A few things have dampened our enthusiasm for new gear. First, many of us are spending hard-earned cash (or IT dollars if we can swing it) on handhelds. Second, based on my reading of the Sunday flyers, prices are going back up. I don't see many $299 PCs for sale anymore. But most important, there's just no compelling reason to upgrade these days. I have machines here and there around my house, and each handles the bulk of its duties with aplomb (been dying to use that word ever since I picked it up in Reader's Digest). My four-year-old Pentium laptop with 32 megs does just as well as my 300-MHz Celeron with 128 megs, my six-month-old Dell lapper or my five-year-old Pentium with an 800-meg drive.

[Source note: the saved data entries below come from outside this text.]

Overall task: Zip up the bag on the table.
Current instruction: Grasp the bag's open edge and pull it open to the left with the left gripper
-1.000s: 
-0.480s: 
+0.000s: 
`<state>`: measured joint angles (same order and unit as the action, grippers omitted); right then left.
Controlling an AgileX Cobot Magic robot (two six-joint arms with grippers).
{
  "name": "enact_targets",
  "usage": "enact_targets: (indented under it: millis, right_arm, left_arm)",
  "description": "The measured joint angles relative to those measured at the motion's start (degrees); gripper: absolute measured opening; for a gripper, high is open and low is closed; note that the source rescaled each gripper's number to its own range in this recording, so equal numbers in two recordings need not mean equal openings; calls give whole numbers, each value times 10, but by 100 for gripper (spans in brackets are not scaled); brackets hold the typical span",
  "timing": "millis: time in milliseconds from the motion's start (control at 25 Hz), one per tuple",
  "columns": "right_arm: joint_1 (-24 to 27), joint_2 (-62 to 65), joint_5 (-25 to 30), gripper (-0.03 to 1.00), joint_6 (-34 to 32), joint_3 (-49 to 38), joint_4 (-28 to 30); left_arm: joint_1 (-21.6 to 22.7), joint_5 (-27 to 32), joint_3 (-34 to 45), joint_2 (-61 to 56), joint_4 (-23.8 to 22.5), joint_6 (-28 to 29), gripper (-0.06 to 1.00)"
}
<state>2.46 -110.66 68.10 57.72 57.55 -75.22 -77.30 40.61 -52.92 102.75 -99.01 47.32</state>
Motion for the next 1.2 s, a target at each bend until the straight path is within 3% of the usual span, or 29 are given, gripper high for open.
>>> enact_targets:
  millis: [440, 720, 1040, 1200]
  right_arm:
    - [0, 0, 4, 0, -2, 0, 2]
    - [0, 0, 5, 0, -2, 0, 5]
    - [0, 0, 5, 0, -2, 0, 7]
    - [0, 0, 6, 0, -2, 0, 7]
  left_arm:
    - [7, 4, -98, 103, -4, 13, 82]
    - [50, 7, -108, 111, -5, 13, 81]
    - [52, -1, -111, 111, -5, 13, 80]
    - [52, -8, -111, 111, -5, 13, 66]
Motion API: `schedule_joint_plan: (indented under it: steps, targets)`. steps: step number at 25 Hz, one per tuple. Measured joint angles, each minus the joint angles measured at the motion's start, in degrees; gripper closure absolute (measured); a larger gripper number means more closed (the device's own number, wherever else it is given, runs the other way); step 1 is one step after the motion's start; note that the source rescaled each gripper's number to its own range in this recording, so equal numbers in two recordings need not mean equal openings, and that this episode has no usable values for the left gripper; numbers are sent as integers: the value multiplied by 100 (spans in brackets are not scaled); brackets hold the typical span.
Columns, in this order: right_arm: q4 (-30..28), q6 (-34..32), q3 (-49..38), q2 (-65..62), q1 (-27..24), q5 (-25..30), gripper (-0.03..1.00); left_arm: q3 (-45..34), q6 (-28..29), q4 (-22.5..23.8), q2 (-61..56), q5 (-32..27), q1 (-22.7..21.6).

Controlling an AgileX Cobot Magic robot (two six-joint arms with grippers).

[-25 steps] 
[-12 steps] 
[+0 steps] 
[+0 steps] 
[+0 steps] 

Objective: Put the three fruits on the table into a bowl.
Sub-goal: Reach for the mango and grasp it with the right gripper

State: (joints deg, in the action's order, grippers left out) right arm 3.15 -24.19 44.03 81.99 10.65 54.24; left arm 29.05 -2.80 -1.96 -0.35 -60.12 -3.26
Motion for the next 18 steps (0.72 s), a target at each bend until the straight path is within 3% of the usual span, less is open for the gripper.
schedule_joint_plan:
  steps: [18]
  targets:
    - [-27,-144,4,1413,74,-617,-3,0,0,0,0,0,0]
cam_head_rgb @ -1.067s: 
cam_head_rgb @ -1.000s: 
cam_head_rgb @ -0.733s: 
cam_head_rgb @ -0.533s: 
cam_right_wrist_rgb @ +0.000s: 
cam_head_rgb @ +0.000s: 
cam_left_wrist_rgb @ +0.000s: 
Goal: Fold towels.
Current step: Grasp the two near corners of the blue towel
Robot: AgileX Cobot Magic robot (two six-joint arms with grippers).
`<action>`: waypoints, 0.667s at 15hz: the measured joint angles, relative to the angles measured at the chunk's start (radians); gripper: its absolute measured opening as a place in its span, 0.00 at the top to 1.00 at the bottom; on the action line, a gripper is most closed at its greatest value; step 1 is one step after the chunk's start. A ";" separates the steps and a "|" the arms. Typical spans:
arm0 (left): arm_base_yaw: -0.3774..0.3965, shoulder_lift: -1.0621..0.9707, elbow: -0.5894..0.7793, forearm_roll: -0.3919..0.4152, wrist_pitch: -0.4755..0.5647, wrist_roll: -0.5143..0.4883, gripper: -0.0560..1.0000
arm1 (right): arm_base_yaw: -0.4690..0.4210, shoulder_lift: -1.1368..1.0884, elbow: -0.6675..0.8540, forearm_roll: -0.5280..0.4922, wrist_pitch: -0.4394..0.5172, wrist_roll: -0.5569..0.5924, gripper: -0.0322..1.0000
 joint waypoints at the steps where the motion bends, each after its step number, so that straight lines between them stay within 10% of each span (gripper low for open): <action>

This sad state of affairs is hurting more than just Best Buy and Circuit City. PC stalwarts like Gateway are also suffering. Gateway's rating has recently been reduced to junk-bond status, and I'm not sure if it was the latest quarter's loss of $9 million or those awful Ted Wait commercials that drove the stock down.
Microsoft Friends
Despite its many foes, Microsoft has plenty of supporters: most of its employees, the folks who bought its stock 10 years ago -- and apparently a few dead people from Utah. A group supporting Microsoft engineered the writing of some 400 letters to the Utah attorney general. Closer scrutiny revealed that two of the purported authors have been dead for some time. Microsoft laughed off the news, but privately executives expressed concern about getting the corpses to upgrade to Windows XP. Now that's going to take some serious marketing.